Oh yeah. In my primary coding project there is a gallery of sorts, and the artists (we call "viewers") have the choice as to whether they use their name, their alias, or 'anon' on their contributions (which we call "sessions"). The problem is, this means if you are making a list of the last entered sessions, you don't know what you can put in the space that has the artist's name. Not only that, you don't even know which column it should come from, until you look at the value of a totally different column called REVEAL, that is for their settings.

So you look at REVEAL and say, if it's zero, anon, it's one, alias, if it's two, get both first and last name and combine them. That's all very well in ColdFusion. You have to loop the query out anyway in the page, and you do a CFIF statement with it, so what displays just depends.

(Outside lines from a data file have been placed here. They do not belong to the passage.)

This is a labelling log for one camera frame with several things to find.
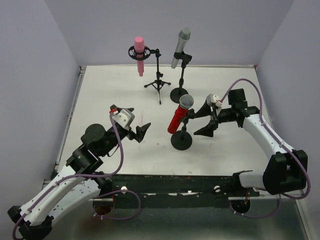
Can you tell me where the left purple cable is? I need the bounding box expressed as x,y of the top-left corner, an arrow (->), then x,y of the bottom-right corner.
11,113 -> 141,240

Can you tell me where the aluminium extrusion rail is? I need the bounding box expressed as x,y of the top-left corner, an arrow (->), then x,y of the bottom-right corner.
40,180 -> 59,199

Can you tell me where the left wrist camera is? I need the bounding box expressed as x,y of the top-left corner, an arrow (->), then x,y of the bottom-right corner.
110,107 -> 135,130

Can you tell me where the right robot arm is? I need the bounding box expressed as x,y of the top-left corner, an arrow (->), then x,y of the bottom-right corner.
194,88 -> 308,195

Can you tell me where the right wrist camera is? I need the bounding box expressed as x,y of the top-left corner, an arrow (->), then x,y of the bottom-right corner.
207,94 -> 223,109

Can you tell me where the black tripod shock-mount stand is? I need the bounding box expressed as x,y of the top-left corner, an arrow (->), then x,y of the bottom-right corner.
128,45 -> 172,105

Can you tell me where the black round-base stand front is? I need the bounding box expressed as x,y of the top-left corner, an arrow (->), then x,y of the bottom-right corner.
170,51 -> 192,104

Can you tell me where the red glitter microphone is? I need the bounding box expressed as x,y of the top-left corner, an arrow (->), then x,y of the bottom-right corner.
167,94 -> 194,134

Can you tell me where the silver microphone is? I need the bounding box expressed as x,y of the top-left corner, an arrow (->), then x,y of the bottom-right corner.
171,27 -> 191,69

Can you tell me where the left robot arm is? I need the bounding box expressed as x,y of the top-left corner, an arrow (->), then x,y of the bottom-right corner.
7,105 -> 151,240

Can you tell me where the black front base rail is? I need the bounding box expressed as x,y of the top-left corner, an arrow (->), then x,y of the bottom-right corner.
49,172 -> 263,211

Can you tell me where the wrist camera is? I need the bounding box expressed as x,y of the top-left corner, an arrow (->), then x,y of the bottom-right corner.
110,107 -> 135,130
207,94 -> 223,109

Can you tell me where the pink microphone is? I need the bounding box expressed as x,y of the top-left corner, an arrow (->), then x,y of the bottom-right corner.
133,36 -> 145,77

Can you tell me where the black round-base stand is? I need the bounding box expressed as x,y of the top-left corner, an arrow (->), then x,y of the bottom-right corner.
170,108 -> 196,151
170,51 -> 192,104

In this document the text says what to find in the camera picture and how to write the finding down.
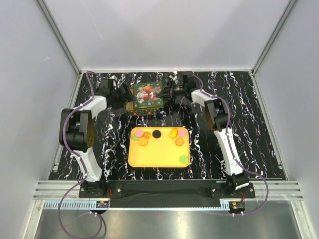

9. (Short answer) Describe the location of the green sandwich cookie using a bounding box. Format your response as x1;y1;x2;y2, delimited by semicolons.
179;155;189;164
132;134;139;141

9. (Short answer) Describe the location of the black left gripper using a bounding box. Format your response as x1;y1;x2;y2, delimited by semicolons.
110;83;136;111

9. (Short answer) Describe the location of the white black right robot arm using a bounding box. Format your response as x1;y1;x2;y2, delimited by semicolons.
158;71;249;198

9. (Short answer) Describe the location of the green christmas cookie tin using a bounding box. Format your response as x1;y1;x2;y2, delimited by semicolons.
126;102;159;117

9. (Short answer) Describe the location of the green sandwich cookie right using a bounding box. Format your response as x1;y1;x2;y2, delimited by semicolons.
179;155;189;164

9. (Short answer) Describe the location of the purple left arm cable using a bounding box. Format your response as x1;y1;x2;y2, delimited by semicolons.
57;71;107;238

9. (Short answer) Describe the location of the gold tin lid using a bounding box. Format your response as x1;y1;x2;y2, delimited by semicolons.
133;82;164;110

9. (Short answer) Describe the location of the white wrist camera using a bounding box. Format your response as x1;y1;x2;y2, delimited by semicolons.
110;75;118;90
170;71;179;85

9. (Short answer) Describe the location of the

<cfif query.reveal is 0>'anon'<cfelseif query.reveal is 1>#trim(query.alias)#<cfelseif query.reveal is 2>#trim(query.fname)# #trim(query.lname)#<cfelse>?</cfif>


But now to CFGRID, ah, yes... it only displays what the database spits out, which means if you want something like a combined field value, a variety of formatting values (with some exceptions), or god-forbid a CONDITIONAL value, you're doomed. The only way to get it is to go back to SQL which feeds the grid and figure out how to get your final answer out of that to begin with.

So this evening I got to learn about CASE functions.
This is SQL Server's version of IF THEN ELSE in most code languages.

It turns out, it's not that hard, once you get the syntax down. At first I thought I could only do two options (like some spreadsheet formulas) but I'm not sure there is even a limit. In the stuff I found online, they never used in their example real data, like the value of a column in that table -- they always used some string, like CASE WHEN saleprice > 500 THEN 'bigsale' or whatever. I wasn't sure using a column value rather than string would work, but it does.

Also, while I'm at it, I go ahead and rename all my columns to whatever I want the title to be in the grid, since then I don't even have to put that into the cfml file, as CFGRID will automatically use the column names if the header isn't defined. And some of my column names are pretty damn obscure (because they may have begun life for a different usage) so this kind of makes the queries clearer in retrospect, since I have the memory of a gnat.

If you want to use a column name that has spaces, dashes etc. just put the name in single quotes.

Here is the logic I used to get the identity column working right:


CASE WHEN reveal = 1 THEN alias
WHEN reveal = 2 THEN fname + lname
ELSE 'anon' END
AS Viewer


So it uses the actual value of columns depending on the value of another, and then uses a string in the last case. And it names the final value "Viewer".